→ Brief:
A verbatim copy of the data is wanted, minus any picture in it.

═══

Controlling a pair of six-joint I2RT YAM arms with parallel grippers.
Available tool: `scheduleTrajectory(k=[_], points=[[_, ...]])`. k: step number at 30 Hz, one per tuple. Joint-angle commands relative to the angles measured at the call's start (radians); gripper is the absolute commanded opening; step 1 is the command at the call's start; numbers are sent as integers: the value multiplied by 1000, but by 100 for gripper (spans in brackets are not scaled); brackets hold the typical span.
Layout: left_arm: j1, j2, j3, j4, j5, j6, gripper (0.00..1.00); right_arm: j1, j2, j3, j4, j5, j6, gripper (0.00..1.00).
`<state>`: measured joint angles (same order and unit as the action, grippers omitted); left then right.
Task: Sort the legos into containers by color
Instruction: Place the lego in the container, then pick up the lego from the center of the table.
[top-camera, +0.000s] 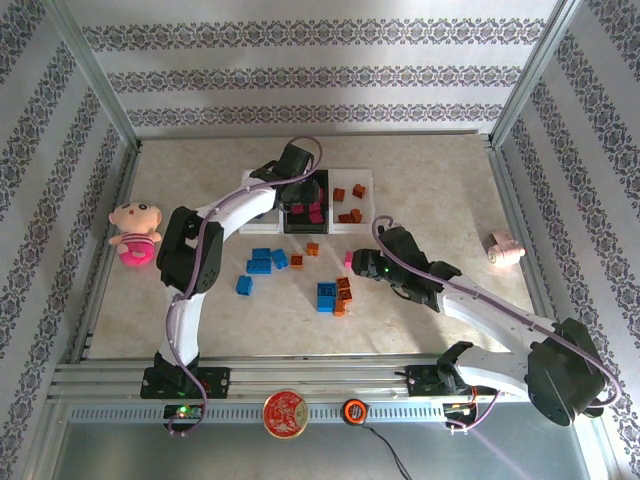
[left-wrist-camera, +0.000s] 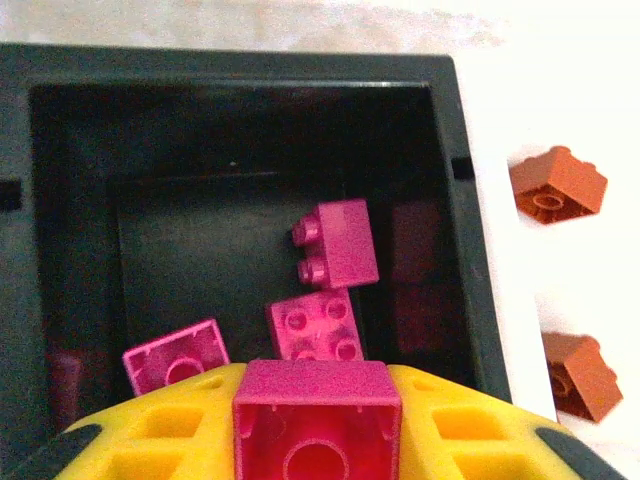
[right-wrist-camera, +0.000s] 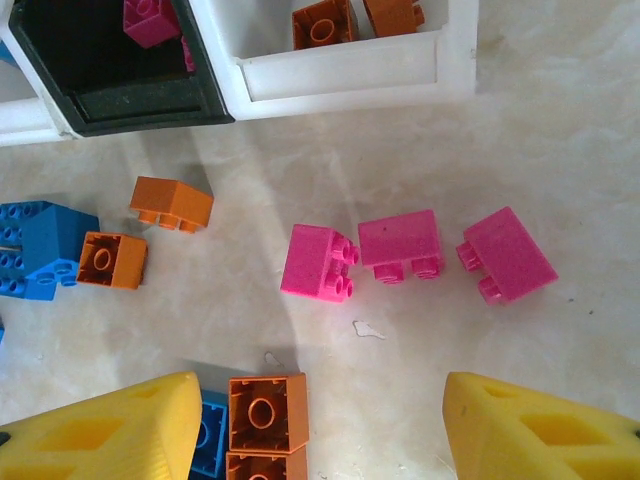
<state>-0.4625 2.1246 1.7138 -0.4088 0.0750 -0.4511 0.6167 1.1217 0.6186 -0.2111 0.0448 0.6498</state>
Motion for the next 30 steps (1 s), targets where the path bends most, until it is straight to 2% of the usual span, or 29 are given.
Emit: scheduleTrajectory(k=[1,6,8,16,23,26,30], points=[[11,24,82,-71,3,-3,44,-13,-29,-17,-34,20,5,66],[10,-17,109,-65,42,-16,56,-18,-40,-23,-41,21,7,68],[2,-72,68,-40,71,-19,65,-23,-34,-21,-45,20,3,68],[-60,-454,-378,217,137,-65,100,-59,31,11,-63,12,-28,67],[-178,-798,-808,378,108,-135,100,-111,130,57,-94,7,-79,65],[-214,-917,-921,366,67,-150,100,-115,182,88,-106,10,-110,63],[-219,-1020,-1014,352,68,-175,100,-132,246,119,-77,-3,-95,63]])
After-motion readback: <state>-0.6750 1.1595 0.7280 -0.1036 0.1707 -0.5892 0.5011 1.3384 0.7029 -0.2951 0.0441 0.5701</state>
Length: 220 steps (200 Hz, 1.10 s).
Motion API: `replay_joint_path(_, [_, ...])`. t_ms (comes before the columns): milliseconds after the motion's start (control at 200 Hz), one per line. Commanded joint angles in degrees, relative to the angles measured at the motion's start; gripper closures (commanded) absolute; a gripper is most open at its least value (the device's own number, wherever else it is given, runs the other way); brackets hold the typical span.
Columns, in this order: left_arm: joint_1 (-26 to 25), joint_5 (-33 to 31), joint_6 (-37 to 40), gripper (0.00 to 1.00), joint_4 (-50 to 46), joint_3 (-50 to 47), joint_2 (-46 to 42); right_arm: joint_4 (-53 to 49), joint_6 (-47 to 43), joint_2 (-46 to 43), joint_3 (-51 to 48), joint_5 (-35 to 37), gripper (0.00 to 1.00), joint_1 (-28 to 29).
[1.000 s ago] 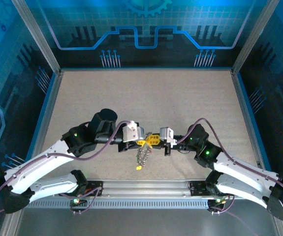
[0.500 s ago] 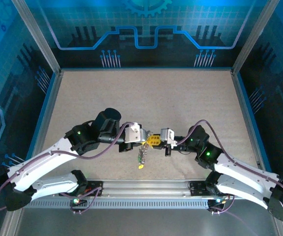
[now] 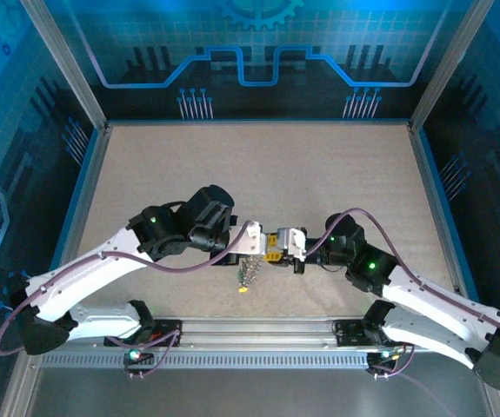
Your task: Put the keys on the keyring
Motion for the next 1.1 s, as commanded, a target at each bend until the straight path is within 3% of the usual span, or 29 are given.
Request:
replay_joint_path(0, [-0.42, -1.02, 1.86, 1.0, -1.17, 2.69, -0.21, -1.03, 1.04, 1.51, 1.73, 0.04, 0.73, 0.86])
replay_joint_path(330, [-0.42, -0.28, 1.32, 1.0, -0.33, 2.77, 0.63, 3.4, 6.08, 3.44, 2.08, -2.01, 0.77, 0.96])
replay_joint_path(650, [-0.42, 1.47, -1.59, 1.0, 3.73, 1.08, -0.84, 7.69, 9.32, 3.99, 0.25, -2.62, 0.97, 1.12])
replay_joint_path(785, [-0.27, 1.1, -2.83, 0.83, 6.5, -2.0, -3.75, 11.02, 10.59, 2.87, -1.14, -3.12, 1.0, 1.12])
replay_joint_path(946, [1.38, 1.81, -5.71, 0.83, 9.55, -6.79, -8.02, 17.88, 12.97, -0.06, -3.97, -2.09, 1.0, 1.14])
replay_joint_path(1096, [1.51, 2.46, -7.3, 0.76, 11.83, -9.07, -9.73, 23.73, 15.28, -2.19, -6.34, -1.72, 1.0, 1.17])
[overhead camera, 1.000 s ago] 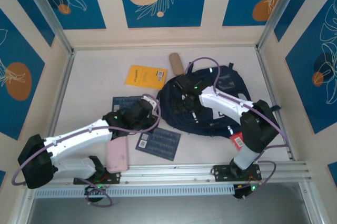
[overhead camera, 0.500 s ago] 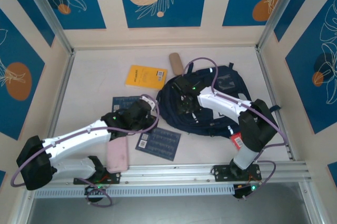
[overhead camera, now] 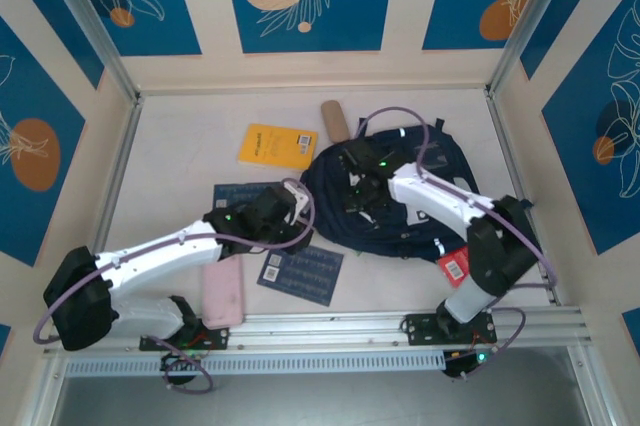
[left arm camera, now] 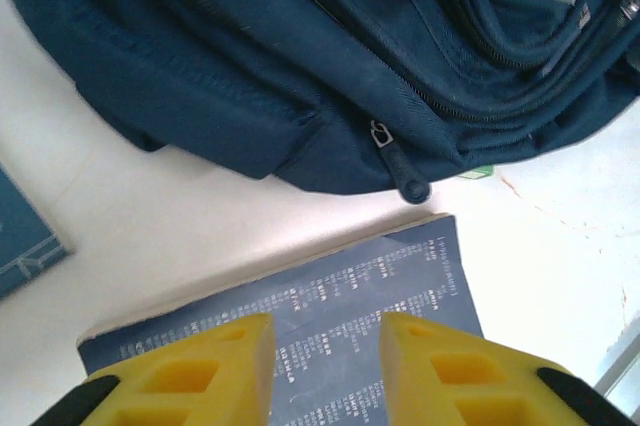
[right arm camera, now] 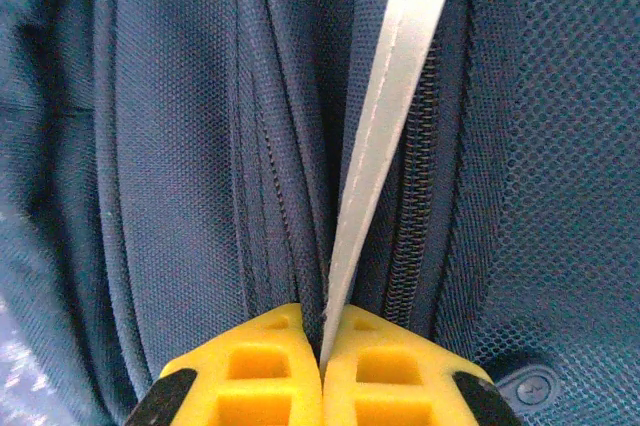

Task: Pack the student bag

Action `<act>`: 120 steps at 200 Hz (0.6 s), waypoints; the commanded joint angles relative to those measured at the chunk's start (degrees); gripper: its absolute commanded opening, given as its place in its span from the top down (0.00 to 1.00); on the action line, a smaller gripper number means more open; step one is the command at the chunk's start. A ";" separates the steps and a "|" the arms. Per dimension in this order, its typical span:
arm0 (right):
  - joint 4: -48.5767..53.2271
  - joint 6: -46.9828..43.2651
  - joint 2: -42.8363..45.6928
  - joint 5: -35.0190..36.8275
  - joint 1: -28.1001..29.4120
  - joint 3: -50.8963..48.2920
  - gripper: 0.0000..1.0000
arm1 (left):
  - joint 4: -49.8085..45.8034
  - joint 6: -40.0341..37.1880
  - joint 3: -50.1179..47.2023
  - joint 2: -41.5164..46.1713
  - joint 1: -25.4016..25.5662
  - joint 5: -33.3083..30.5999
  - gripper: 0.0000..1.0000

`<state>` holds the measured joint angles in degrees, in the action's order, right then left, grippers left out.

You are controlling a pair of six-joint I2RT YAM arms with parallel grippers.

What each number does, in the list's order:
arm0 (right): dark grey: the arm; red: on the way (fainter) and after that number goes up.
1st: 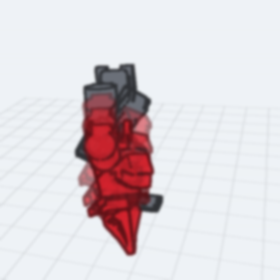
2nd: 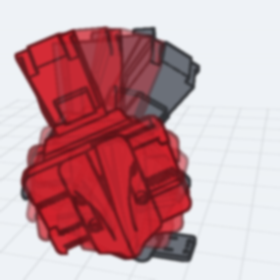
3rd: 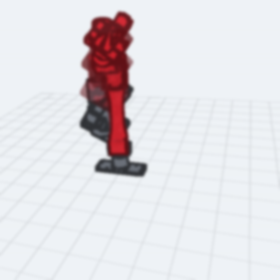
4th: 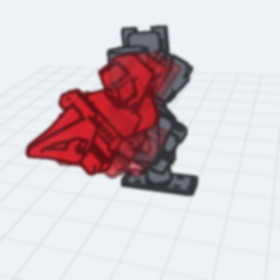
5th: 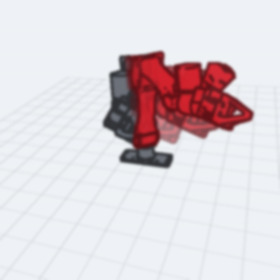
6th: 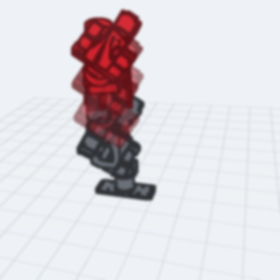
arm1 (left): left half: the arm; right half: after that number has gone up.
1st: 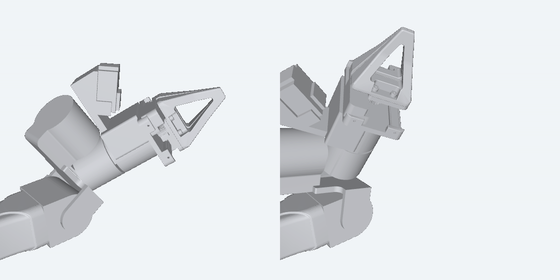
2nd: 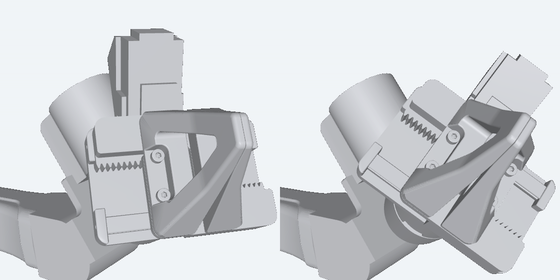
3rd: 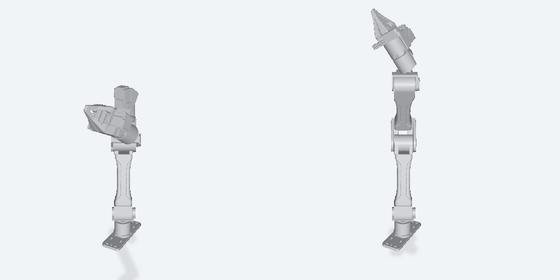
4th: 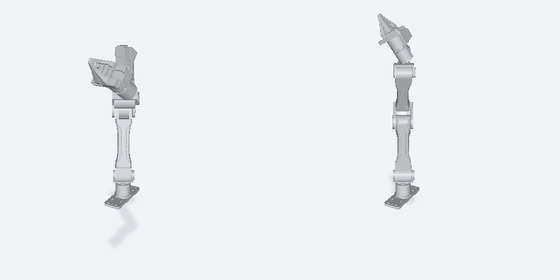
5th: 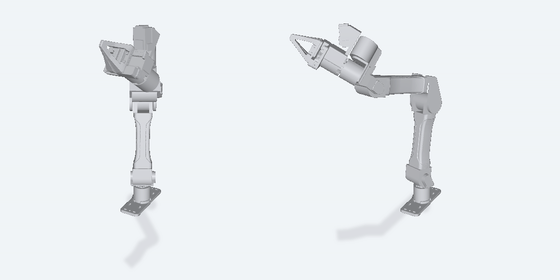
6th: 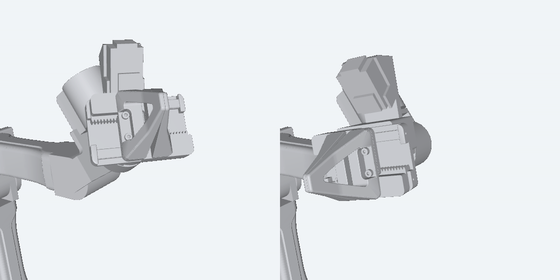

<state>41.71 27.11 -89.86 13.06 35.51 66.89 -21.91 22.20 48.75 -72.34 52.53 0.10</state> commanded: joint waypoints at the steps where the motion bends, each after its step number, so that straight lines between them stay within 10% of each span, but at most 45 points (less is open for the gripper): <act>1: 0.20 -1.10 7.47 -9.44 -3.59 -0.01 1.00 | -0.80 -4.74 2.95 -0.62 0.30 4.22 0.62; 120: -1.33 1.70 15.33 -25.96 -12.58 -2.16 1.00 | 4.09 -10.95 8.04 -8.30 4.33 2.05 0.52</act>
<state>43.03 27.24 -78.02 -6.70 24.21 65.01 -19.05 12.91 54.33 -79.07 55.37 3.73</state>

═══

→ Exercise response:
Controlling a pair of six-joint I2RT YAM arms with parallel grippers.
Available tool: `scheduleTrajectory(k=[_], points=[[_, ...]])`. k: step number at 30 Hz, one per tuple. Joint-angle commands relative to the angles measured at the call's start (radians); gripper is the absolute commanded opening; step 1 is the command at the call's start; numbers are sent as integers: the value multiplied by 1000, but by 100 for gripper (spans in brackets are not scaled); brackets hold the typical span.
Layout: left_arm: j1, j2, j3, j4, j5, j6, gripper (0.00..1.00); right_arm: j1, j2, j3, j4, j5, j6, gripper (0.00..1.00).
`<state>`: measured joint angles (same order and unit as the action, grippers omitted); left then right.
Task: Sort the legos into containers by color
Instruction: Place the lego in the container, then pick up the lego from the center of the table.
[top-camera, +0.000s] 
[left-wrist-camera, +0.000s] 
[right-wrist-camera, +0.000s] 
<state>-0.4625 2.1246 1.7138 -0.4088 0.0750 -0.4511 0.6167 1.1217 0.6186 -0.2111 0.0448 0.6498</state>
Motion for the next 30 steps (1 s), targets where the path bends most, until it is straight to 2% of the usual span, or 29 are given.
Emit: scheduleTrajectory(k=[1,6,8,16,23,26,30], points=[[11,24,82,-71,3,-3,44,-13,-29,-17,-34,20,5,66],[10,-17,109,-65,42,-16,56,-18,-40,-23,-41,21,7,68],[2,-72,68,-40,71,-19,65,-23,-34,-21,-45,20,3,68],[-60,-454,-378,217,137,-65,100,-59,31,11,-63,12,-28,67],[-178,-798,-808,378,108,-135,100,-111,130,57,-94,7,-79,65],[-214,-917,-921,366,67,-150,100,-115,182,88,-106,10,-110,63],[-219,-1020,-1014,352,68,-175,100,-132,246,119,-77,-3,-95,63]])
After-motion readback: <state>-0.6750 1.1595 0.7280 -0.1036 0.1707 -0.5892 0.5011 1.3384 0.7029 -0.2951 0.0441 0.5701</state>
Length: 220 steps (200 Hz, 1.10 s).
Motion API: `replay_joint_path(_, [_, ...])`. t_ms (comes before the columns): milliseconds after the motion's start (control at 200 Hz), one per line. Commanded joint angles in degrees, relative to the angles measured at the motion's start; gripper closures (commanded) absolute; a gripper is most open at its least value (the device's own number, wherever else it is given, runs the other way); brackets hold the typical span.
Columns, in this order: left_arm: joint_1 (-26 to 25), joint_5 (-33 to 31), joint_6 (-37 to 40), gripper (0.00 to 1.00), joint_4 (-50 to 46), joint_3 (-50 to 47), joint_2 (-46 to 42); right_arm: joint_4 (-53 to 49), joint_6 (-47 to 43), joint_2 (-46 to 43), joint_3 (-51 to 48), joint_5 (-35 to 37), gripper (0.00 to 1.00), joint_1 (-28 to 29).
[1.000 s ago] 
[0.500 s ago] 
[now] 
Your task: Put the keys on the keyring
Motion for the next 1.1 s, as commanded, a target at each bend until the straight path is within 3% of the usual span, or 29 are given.
Request:
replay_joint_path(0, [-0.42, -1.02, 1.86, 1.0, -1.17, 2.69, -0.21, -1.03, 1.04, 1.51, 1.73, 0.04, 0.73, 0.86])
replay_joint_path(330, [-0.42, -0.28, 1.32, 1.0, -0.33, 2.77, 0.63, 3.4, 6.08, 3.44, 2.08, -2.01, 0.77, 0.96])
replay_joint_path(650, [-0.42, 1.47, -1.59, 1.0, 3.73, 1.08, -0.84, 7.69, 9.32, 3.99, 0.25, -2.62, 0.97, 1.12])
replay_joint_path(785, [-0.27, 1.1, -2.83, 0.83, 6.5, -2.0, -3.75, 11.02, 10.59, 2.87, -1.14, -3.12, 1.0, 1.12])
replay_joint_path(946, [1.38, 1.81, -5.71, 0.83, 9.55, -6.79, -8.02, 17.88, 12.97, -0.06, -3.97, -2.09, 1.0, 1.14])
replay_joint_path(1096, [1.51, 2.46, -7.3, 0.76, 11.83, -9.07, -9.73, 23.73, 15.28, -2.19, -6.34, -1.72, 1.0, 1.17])
[overhead camera, 1.000 s ago] 
[overhead camera, 0.500 s ago] 
[overhead camera, now] 
[left arm camera, now] 
[right arm camera, now] 

Task: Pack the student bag

Action `<act>`: 120 steps at 200 Hz (0.6 s), waypoints; the commanded joint angles relative to those measured at the chunk's start (degrees); gripper: its absolute commanded opening, given as its place in its span from the top down (0.00 to 1.00); on the action line, a smaller gripper number means more open; step one is the command at the chunk's start. A ";" separates the steps and a "|" the arms. Per dimension in this order, its typical span:
arm0 (right):
  - joint 4: -48.5767..53.2271
  - joint 6: -46.9828..43.2651
  - joint 2: -42.8363..45.6928
  - joint 5: -35.0190..36.8275
  - joint 1: -28.1001..29.4120
  - joint 3: -50.8963..48.2920
  - gripper: 0.0000..1.0000
arm1 (left):
  - joint 4: -49.8085..45.8034
  - joint 6: -40.0341..37.1880
  - joint 3: -50.1179..47.2023
  - joint 2: -41.5164..46.1713
  - joint 1: -25.4016..25.5662
  - joint 5: -33.3083..30.5999
  - gripper: 0.0000..1.0000

`<state>` holds the measured joint angles in degrees, in the action's order, right then left, grippers left out.

You are controlling a pair of six-joint I2RT YAM arms with parallel grippers.

What each number does, in the list's order:
arm0 (right): dark grey: the arm; red: on the way (fainter) and after that number goes up.
1st: 
2nd: 
3rd: 
4th: 
5th: 
6th: 
arm1 (left): left half: the arm; right half: after that number has gone up.
1st: 
2nd: 
3rd: 
4th: 
5th: 
6th: 

<state>41.71 27.11 -89.86 13.06 35.51 66.89 -21.91 22.20 48.75 -72.34 52.53 0.10</state> commanded: joint waypoints at the steps where the motion bends, each after its step number, so that straight lines between them stay within 10% of each span, but at most 45 points (less is open for the gripper): <act>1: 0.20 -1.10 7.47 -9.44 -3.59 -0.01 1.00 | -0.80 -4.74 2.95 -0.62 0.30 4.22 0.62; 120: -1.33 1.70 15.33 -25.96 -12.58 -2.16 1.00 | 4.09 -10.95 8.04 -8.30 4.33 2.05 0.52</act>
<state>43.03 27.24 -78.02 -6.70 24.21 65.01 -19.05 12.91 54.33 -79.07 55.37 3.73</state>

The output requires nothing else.